Excerpts from a dataset

*-*-*

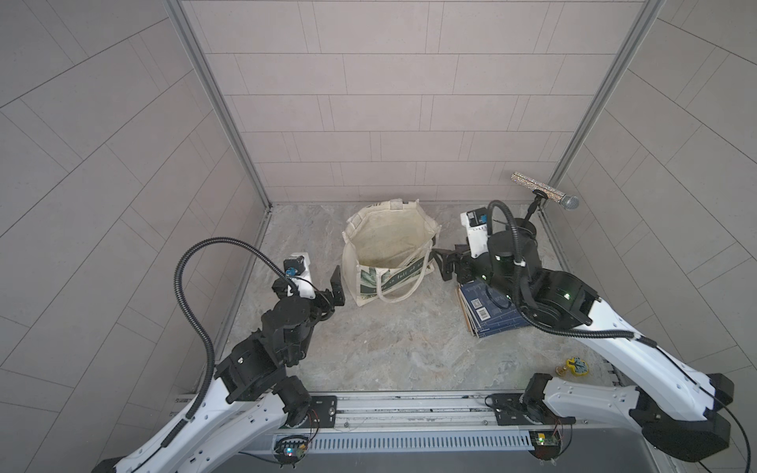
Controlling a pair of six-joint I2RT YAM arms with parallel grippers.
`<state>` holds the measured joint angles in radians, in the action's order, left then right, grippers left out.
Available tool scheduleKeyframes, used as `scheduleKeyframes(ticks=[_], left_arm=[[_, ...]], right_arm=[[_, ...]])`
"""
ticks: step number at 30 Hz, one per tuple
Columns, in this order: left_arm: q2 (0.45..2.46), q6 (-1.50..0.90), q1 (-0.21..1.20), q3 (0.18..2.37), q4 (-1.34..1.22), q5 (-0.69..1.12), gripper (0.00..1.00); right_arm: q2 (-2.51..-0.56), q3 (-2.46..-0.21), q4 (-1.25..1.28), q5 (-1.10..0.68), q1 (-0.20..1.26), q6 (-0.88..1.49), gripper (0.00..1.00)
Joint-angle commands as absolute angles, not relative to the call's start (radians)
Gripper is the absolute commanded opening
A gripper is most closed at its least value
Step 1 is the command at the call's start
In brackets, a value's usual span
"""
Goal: Take out the books from the canvas bag
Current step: Adjust the canvas bag at the center of the board.
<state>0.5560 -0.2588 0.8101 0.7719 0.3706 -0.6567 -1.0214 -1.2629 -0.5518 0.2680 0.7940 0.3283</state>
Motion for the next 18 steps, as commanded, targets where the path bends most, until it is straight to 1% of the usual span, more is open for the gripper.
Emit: scheduleKeyframes(ticks=[1, 3, 5, 6, 8, 9, 12, 14, 16, 18], left_arm=[[0.575, -0.287, 0.810, 0.791, 0.424, -0.685, 1.00], [0.569, -0.299, 0.810, 0.773, 0.433, -0.736, 1.00], [0.544, -0.278, 0.808, 0.723, 0.394, -0.795, 1.00], [0.528, -0.261, 0.808, 0.693, 0.360, -0.835, 1.00], [0.503, -0.256, 0.806, 0.654, 0.323, -0.916, 1.00], [0.491, -0.242, 0.802, 0.631, 0.300, -0.949, 1.00], [0.480, -0.166, 0.775, 0.544, 0.178, -1.013, 1.00], [0.490, -0.125, 0.741, 0.493, 0.118, -1.008, 1.00], [0.516, -0.122, 0.697, 0.462, 0.098, -0.995, 1.00], [0.543, -0.127, 0.646, 0.430, 0.072, -0.962, 1.00]], right_arm=[[-0.923, -1.134, -0.487, 0.534, 0.753, 0.169, 1.00], [-0.851, -1.024, -0.409, 0.672, 0.732, 0.152, 1.00], [-0.769, -0.864, -0.251, 0.755, 0.693, 0.089, 1.00], [-0.717, -0.759, -0.127, 0.778, 0.658, 0.056, 1.00], [-0.626, -0.569, 0.080, 0.770, 0.589, -0.019, 1.00], [-0.599, -0.514, 0.135, 0.778, 0.559, -0.034, 1.00], [-0.617, -0.507, 0.120, 0.775, 0.496, -0.001, 1.00], [-0.672, -0.463, 0.220, 0.782, 0.467, -0.092, 1.00], [-0.730, -0.420, 0.340, 0.810, 0.430, -0.093, 1.00], [-0.805, -0.409, 0.381, 0.725, 0.359, -0.077, 1.00]])
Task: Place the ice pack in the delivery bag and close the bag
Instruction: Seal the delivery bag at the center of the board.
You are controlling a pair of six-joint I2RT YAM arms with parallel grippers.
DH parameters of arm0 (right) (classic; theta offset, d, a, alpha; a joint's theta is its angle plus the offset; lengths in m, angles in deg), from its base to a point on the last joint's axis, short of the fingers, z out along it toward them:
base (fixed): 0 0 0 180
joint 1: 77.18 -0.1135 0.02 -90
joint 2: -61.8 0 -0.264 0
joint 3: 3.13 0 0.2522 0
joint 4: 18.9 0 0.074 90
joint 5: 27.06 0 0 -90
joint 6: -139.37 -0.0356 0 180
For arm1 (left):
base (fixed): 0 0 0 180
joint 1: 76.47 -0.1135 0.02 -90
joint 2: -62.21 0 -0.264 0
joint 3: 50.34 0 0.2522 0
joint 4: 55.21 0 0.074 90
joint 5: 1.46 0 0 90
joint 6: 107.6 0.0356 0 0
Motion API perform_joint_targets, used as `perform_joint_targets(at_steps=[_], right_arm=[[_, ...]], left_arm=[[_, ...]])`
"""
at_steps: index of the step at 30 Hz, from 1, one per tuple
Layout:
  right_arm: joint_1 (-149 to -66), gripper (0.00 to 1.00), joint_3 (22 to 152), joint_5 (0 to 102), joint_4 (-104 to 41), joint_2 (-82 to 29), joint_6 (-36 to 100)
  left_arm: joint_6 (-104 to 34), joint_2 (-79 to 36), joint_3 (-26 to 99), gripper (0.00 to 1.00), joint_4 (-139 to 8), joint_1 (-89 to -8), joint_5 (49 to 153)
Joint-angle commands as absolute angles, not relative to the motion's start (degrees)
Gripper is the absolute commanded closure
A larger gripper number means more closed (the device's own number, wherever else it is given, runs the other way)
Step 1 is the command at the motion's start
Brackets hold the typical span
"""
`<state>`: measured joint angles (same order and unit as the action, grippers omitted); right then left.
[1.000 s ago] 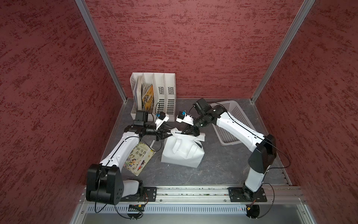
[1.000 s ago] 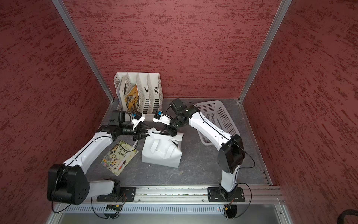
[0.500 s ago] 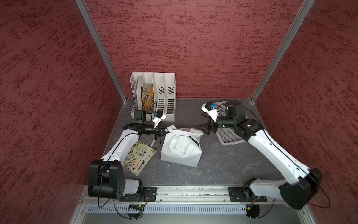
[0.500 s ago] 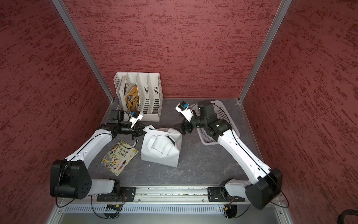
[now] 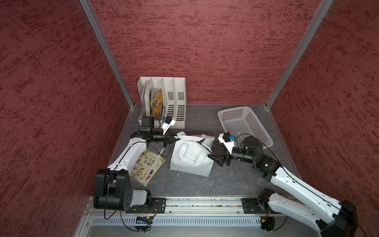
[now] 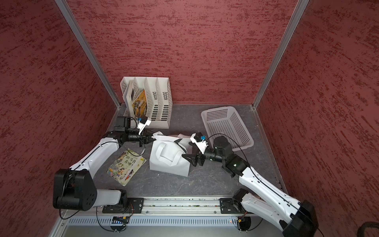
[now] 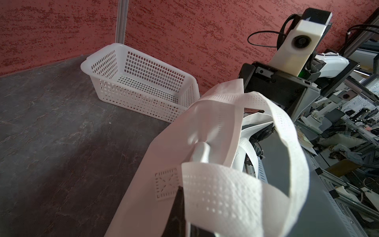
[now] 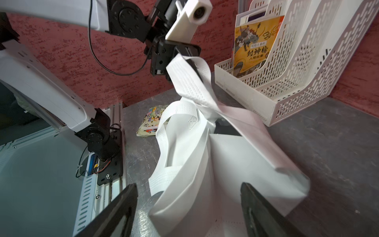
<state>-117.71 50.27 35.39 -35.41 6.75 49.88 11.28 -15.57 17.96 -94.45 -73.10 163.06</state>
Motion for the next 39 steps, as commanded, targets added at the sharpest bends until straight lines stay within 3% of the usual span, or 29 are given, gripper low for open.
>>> perform_joint_targets(at_steps=[1, 4, 7, 8, 11, 16, 21, 22, 28, 30, 33, 39], right_arm=[[-118.43, 0.28, 52.4, 40.33, -33.12, 4.4, 49.54], [-118.49, 0.44, 51.54, 41.69, -33.45, 3.79, 50.63], [-118.43, 0.89, 51.37, 45.43, -33.4, 3.96, 50.85], [-118.38, 0.99, 51.47, 47.39, -33.23, 3.9, 49.87], [-116.06, 1.0, 51.2, 50.66, -32.57, 3.24, 42.03], [-109.63, 1.0, 48.7, 43.59, -30.04, -0.81, 25.22], [-109.52, 1.0, 51.62, 39.64, -30.46, -4.88, 25.33], [-109.55, 0.92, 52.15, 37.8, -30.43, -4.89, 27.89], [-109.59, 0.18, 49.96, 37.18, -31.5, 4.66, 49.19], [-109.53, 0.03, 48.46, 38.15, -30.55, 8.13, 55.65], [-109.52, 0.02, 48.62, 36.51, -30.37, 7.79, 64.01], [-109.36, 0.02, 55.05, 36.92, -30.85, -0.78, 68.07]], left_arm=[[10.67, -14.49, 17.74, 1.0, -94.25, -73.51, 163.18], [11.0, -13.81, 17.52, 1.0, -95.01, -73.76, 163.03], [11.64, -13.22, 17.25, 1.0, -96.08, -73.91, 162.94], [12.3, -13.01, 17.21, 1.0, -96.76, -73.89, 162.74], [13.15, -11.98, 16.31, 1.0, -97.27, -74.38, 161.9], [13.69, -10.43, 14.1, 1.0, -96.09, -76.02, 160.7], [12.42, -10.37, 14.09, 1.0, -95.2, -75.57, 160.08], [12.15, -10.45, 14.31, 1.0, -95.22, -75.3, 160.16], [11.01, -11.02, 15.9, 1.0, -95.77, -73.9, 160.17], [11.03, -10.92, 16.05, 1.0, -95.85, -73.62, 160.17], [11.16, -10.91, 16.12, 1.0, -95.91, -73.65, 160.23], [11.94, -11.72, 16.69, 1.0, -96.72, -73.6, 161.08]])
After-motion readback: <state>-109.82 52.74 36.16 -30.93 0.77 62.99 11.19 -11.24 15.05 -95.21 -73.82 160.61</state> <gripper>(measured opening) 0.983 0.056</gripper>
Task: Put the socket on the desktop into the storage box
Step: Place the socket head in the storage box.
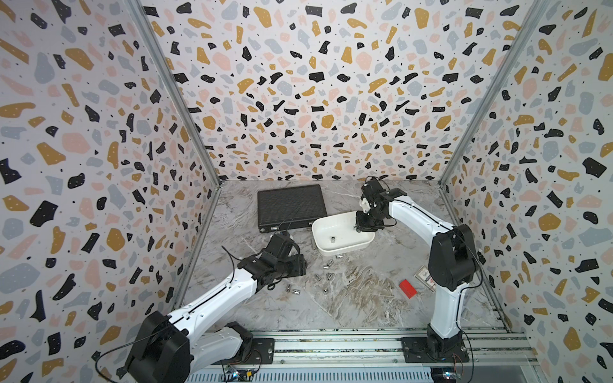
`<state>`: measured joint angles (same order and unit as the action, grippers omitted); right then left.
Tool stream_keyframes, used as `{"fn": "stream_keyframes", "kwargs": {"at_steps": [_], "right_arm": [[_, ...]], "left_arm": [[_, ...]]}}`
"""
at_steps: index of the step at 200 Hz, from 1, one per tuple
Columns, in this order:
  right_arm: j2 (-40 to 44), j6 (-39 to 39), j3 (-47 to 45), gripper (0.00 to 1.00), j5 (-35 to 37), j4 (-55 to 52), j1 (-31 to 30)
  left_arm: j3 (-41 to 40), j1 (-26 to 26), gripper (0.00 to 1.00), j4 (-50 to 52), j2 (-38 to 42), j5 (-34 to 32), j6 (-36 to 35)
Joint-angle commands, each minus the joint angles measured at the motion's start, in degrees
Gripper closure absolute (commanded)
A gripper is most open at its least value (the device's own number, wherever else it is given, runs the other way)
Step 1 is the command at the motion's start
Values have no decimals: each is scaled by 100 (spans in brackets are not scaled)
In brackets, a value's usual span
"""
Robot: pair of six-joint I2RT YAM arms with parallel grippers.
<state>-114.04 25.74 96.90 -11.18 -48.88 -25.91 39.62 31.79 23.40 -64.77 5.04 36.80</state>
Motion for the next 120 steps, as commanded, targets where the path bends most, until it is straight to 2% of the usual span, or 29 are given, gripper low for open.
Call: {"fn": "stream_keyframes", "kwargs": {"at_steps": [1,120], "right_arm": [[-164,62,338,84,-77,-232,-74],[-937,142,758,80,-104,-229,-150]], "left_arm": [[-109,-89,31,86,135,-92,81],[-270,-296,31,200,272,-182,241]]}}
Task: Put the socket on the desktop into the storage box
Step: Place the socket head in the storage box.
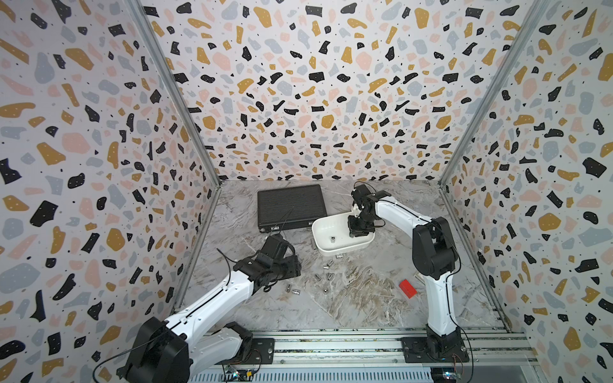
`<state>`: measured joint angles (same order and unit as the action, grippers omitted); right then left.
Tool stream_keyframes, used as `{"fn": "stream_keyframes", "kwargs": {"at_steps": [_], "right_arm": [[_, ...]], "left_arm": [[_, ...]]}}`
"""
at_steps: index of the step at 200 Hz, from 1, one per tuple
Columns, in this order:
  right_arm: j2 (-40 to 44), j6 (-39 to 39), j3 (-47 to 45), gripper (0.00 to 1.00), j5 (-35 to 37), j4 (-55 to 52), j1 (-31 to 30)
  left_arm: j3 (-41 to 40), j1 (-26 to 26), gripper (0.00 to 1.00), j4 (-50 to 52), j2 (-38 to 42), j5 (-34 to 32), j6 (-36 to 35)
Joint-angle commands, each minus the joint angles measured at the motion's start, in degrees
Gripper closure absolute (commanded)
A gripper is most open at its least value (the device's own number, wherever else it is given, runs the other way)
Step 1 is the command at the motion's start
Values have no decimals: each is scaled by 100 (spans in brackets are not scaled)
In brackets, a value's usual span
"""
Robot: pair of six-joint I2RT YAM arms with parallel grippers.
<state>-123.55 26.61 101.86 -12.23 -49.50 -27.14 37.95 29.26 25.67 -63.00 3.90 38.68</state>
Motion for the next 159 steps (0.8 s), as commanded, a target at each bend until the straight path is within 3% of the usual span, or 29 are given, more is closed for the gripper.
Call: {"fn": "stream_keyframes", "kwargs": {"at_steps": [1,38,77,159], "right_arm": [[10,55,263,80,1,-167,-28],[67,73,257,68,25,-166,-45],[201,60,207,63,28,-166,-50],[685,37,-108,62,36,-101,-115]], "left_arm": [[-108,-47,31,-27,95,-67,61],[-113,-87,31,-27,81,-78,70],[-86,-104,31,-35,44,-61,70],[-60,-117,31,6,23,-91,95]]}}
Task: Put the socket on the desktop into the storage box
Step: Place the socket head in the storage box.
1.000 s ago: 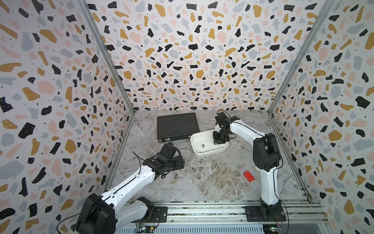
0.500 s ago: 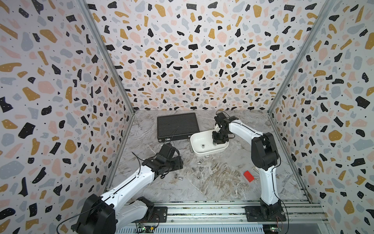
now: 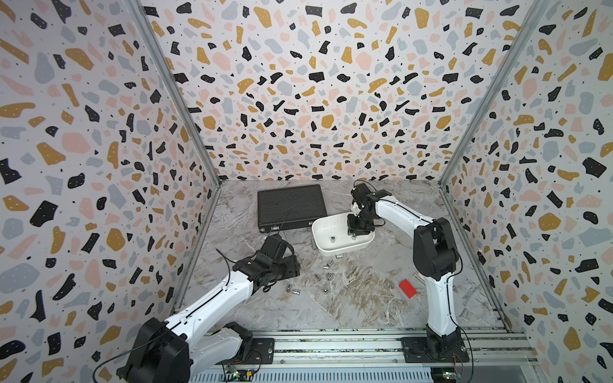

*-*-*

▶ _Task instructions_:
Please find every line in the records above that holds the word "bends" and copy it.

▶ _Reply to the task_:
Motion for the next 18 steps, as commanded, targets where the path bends most, until it is straight to 1% of the usual span, more is open for the gripper.
Motion for the next 39 steps, as commanded, targets added at the sharpest bends until straight lines stay within 3% of the usual span, or 29 are given, gripper low for open.
Motion for the next 120 steps, as commanded, targets where the path bends most, until it is straight to 2% of the usual span, or 29 are given, gripper low for open.

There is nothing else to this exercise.